Black and White Trail
The official “Black and White Trail” is a 40 mile drive (or cycle ride, if you’re feeling energetic) through classic English countryside. It takes in some of Herefordshire’s loveliest towns and villages, which are full of old black and white houses, many of them dating back to the 16th century or earlier. The drive begins at Leominster, where we spent some time exploring the medieval alleyways and the old buildings in the town centre. Then we moved on to the villages, starting at Kingsland, where the houses were not black and white at all but orange, or pink (more about that in a minute).
The Trail passes through picture perfect villages with tearooms and craft shops, giving you plenty to enjoy even if you are not particularly interested in history or architecture. And this is cider country: you can visit a cider mill along the way or just stop to sample the local produce. Look out, too, for old apple trees, their branches weighed down with massive clumps of mistletoe.
What are Black and White Houses?
The construction of timber-framed houses goes back to the Stone Age, but by the Middle Ages builders had developed ways of making them more substantial. Different techniques evolved, such as cruck frames (massive curved timbers fashioned from a single piece of wood) and Wealden houses with their roofs supported by curved straps.
But they aren’t necessarily black and white.
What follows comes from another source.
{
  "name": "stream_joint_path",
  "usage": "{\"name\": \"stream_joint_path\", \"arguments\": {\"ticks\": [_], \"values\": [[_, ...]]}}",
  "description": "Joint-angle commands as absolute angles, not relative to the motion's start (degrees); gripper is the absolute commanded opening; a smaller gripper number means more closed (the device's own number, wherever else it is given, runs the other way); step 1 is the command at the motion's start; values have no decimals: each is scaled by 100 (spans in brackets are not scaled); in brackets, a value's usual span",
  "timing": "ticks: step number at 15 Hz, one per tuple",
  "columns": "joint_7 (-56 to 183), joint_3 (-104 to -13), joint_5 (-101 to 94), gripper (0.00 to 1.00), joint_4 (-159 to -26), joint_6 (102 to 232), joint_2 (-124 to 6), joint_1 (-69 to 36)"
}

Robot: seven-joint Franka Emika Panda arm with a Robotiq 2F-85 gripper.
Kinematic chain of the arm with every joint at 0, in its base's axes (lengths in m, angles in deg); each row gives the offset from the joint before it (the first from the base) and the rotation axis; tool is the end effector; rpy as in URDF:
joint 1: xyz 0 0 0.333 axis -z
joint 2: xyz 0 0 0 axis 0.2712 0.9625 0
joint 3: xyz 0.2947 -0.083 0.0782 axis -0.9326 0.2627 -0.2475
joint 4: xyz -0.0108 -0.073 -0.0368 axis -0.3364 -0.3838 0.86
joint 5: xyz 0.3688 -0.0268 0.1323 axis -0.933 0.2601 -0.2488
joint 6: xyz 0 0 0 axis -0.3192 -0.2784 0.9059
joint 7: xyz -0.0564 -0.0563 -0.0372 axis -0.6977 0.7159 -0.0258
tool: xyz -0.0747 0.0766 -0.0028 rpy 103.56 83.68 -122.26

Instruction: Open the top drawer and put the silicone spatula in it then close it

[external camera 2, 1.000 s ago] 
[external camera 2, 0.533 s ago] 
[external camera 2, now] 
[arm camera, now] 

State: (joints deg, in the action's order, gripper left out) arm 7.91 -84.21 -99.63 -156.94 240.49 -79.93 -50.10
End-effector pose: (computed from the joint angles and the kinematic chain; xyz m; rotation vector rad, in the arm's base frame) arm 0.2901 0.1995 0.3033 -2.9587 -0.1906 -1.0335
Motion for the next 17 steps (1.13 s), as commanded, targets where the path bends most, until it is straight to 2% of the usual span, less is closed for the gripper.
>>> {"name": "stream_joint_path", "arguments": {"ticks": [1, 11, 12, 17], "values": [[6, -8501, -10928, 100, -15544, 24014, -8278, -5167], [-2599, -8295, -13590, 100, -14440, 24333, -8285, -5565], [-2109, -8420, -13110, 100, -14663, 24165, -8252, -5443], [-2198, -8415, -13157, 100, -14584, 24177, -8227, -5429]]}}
When these houses were first built the wooden frames would have been left unstained and the infill would have been the colour of the local soil, perhaps mixed with ox-blood to produce a brighter colour. Painting the exteriors in the black and white style only became fashionable in Victorian times, and more recently some houses have been returned to their earlier appearance.
Houses Give Clues to the Past
There is still a lot that we don’t know about these buildings and the villages they were built in. I was fascinated to read about the way in which historians are using dendochronology (tree ring analysis) to try to determine the age of the houses. But there are lots of clues if you look hard enough. For instance, the village of Pembridge has a large church and the remains of a market hall, indicating that it must once have been a much bigger and more important settlement than it is today.
Look out for details too. In Leominster the names of the alleys, like Ironmongers Lane and Cordwainers Lane, paint a picture of the industry that must have existed here in the Middle Ages. And a plaque on the Pembridge almshouses recalls a time when the poorest members of society were entirely dependent upon the patronage of the rich.
There was a lot to see on this tour but ultimately it was just a very enjoyable day out. And there was no better way to end the trip than sitting in an old village pub with a glass of the local cider.